HDF5.jl icon indicating copy to clipboard operation
HDF5.jl copied to clipboard

safe multi-threaded writing

Open tbenst opened this issue 3 years ago • 4 comments

Hi ya'll, I'm not sure where to put this so will dump in an issue for now in case it helps someone later. I needed a safe multi-threaded way to write data to one h5 file, so wrote one based on the thread-safe Dict tutorial at Actors.jl. At the moment it just support indexing, assignment, and closing, but can do other function calls like keys by writing h5(keys) for h5::HDF5server.

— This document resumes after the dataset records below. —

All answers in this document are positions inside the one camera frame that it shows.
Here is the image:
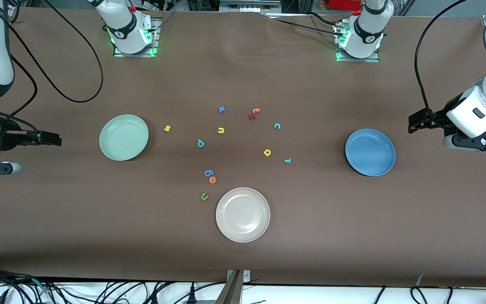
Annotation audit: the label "blue plate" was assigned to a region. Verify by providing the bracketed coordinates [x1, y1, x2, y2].
[345, 129, 396, 177]

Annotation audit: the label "green plate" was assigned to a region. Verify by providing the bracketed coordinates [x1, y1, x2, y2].
[99, 114, 149, 161]

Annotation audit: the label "red box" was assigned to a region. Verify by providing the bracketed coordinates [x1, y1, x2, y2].
[329, 0, 362, 11]

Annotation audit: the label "brown table cover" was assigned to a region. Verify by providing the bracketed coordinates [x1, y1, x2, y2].
[0, 6, 486, 288]

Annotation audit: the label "beige plate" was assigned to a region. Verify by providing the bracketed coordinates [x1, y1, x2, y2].
[216, 187, 271, 243]

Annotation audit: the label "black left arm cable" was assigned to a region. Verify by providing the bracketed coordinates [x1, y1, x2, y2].
[415, 0, 486, 127]

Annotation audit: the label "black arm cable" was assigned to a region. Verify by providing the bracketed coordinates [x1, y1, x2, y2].
[415, 0, 486, 127]
[0, 0, 104, 127]

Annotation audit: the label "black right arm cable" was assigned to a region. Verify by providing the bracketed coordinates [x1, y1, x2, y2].
[0, 0, 104, 127]

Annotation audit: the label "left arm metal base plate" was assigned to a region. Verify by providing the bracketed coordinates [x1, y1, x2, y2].
[334, 21, 381, 63]

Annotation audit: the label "black cable on table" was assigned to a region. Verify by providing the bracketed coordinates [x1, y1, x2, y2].
[264, 12, 345, 41]

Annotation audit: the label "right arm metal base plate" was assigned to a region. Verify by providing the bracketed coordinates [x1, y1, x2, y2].
[113, 17, 162, 57]

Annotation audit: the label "black looped cable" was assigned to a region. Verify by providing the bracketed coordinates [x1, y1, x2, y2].
[410, 286, 428, 304]

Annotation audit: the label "aluminium rail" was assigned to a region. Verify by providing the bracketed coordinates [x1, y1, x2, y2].
[219, 0, 283, 14]

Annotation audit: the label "metal table bracket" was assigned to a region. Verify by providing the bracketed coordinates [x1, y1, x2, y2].
[215, 269, 251, 304]

# thread-safe write access to HDF5 using Actors
module HDF5ThreadSafe

using Actors, HDF5
import Actors: spawn

struct HDF5server{L}
    lk::L
end
# support arbitrary functions. 
(h5server::HDF5server)(f::Function, args...) = call(h5server.lk, f, args...)
(h5server::HDF5server)() = call(h5server.lk)

# indexing interface
Base.getindex(h5s::HDF5server, key) = call(h5s.lk, getindex, key)
Base.setindex!(h5s::HDF5server, value, key) = call(h5s.lk, setindex!, value, key)
Base.close(h5s::HDF5server) = call(h5s.lk, close)

# hdf5 server behavior
h5server(h5::HDF5.File, f::Function, args...) = f(h5, args...)
h5server(h5::HDF5.File) = show(h5)

# start hdf5 server (constructor)
function hdf5server(filename::AbstractString, mode::AbstractString="r"; swmr=false,
    remote=false)
    h5 = h5open(filename, mode; swmr=swmr)
    HDF5server(spawn(h5server, h5; remote))
end

export HDF5server, hdf5server 

end

Please feel free to close--not really an issue nor pull request.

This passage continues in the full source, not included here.